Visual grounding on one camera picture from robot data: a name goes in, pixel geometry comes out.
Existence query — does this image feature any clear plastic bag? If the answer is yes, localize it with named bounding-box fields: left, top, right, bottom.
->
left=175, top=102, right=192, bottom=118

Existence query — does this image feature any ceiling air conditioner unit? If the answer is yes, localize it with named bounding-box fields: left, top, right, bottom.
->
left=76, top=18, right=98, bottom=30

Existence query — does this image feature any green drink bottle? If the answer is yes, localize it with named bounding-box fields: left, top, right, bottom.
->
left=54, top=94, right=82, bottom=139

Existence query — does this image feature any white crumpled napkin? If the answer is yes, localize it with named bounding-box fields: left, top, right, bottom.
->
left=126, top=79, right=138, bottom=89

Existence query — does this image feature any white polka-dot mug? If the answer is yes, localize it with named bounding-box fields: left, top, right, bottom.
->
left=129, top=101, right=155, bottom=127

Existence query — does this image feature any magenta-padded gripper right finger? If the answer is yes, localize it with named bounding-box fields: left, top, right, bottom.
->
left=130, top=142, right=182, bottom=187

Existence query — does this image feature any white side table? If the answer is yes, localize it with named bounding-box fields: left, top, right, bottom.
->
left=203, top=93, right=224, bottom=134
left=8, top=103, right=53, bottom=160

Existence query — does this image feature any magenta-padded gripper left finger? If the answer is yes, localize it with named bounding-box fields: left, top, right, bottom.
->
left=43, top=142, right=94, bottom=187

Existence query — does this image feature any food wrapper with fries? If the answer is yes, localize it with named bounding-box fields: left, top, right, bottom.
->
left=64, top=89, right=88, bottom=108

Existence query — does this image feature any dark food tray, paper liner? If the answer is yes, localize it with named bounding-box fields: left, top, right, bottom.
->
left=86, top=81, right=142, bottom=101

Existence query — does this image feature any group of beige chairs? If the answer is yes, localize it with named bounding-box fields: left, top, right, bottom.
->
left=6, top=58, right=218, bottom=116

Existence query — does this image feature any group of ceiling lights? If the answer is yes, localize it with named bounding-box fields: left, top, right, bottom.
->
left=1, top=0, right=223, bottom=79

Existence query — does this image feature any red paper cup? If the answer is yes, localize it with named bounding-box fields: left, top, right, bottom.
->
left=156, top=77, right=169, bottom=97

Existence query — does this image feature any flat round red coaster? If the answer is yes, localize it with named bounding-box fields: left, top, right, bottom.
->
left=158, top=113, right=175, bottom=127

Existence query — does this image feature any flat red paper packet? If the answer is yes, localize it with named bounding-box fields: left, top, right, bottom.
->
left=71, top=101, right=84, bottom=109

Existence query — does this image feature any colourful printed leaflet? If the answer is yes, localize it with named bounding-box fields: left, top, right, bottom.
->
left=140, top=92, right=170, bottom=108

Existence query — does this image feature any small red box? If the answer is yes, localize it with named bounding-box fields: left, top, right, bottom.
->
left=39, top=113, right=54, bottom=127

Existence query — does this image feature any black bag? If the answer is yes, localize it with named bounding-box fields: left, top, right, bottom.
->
____
Among the entries above, identify all lines with "padded" and copy them.

Existence query — does this image feature any magenta-padded gripper right finger? If the answer is yes, localize it with named bounding-box fields: left, top, right, bottom.
Existence query — does this image feature any magenta-padded gripper left finger? If the answer is yes, localize it with named bounding-box fields: left, top, right, bottom.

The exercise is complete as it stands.